Please return every line of the records that contains the word "each".
Data for processing Block Start
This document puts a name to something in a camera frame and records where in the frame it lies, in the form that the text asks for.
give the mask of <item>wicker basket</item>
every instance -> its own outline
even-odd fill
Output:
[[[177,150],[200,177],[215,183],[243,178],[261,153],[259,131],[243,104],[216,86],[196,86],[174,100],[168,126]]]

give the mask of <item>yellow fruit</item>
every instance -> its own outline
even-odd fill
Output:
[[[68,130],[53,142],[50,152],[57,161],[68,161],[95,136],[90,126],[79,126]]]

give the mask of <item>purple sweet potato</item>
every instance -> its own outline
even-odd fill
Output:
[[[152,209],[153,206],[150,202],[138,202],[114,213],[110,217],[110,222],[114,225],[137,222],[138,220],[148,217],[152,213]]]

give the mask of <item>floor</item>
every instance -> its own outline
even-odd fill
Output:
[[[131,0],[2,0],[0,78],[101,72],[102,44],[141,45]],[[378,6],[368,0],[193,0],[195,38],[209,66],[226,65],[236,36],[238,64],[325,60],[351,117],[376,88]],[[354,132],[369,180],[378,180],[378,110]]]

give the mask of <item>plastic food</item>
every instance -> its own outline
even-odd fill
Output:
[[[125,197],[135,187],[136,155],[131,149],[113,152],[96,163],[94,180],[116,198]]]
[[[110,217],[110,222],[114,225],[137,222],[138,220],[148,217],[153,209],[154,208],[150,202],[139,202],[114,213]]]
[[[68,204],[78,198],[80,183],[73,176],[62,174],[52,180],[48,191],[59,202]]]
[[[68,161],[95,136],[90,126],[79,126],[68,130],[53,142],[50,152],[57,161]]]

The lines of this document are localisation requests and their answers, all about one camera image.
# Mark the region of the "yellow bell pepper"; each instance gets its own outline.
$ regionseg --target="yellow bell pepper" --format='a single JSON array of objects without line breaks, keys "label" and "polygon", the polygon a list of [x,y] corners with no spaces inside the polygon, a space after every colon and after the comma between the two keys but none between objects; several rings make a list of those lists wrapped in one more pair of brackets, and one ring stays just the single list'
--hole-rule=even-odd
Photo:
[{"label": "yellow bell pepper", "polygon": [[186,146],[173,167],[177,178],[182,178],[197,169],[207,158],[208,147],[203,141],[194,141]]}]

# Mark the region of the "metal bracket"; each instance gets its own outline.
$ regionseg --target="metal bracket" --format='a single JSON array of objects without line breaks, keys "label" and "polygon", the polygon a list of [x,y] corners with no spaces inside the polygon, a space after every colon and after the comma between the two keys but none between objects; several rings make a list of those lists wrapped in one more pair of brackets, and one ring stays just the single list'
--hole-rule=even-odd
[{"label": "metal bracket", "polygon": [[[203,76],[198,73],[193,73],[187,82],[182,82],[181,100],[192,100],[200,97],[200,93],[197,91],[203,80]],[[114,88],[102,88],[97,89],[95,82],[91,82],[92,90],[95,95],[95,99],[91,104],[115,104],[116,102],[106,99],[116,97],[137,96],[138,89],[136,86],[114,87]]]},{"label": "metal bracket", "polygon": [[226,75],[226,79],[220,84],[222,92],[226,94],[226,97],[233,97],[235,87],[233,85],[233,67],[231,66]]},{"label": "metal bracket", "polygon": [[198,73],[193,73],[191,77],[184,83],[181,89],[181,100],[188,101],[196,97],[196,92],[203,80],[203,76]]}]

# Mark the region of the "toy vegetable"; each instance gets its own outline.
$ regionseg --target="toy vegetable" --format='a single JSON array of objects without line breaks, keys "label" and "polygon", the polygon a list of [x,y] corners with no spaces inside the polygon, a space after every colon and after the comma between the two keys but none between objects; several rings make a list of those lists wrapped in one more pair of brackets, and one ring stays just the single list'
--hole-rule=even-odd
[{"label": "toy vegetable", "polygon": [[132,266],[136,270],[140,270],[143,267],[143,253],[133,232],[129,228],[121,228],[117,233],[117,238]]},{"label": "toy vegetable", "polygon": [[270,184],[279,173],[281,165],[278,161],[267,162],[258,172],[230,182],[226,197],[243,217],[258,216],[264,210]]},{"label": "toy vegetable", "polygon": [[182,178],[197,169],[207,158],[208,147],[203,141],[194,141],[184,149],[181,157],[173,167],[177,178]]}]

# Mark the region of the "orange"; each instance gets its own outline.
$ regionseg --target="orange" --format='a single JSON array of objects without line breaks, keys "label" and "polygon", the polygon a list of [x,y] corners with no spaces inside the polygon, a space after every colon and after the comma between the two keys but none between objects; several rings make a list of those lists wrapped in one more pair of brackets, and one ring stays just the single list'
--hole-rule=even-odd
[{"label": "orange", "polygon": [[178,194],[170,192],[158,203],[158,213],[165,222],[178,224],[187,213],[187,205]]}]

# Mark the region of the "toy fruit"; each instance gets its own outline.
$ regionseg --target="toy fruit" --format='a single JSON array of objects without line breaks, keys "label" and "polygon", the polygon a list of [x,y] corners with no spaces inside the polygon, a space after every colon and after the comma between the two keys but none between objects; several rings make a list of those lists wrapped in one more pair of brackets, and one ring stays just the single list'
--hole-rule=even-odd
Data for processing Block End
Result of this exercise:
# Mark the region of the "yellow bell pepper"; each instance gets its own outline.
# Mark the region of the "metal bracket"; each instance gets its own outline.
# Mark the region of the "toy vegetable"; each instance gets its own outline.
# Mark the region of the "orange"; each instance gets its own outline.
# Mark the region of the "toy fruit"; each instance gets its own outline.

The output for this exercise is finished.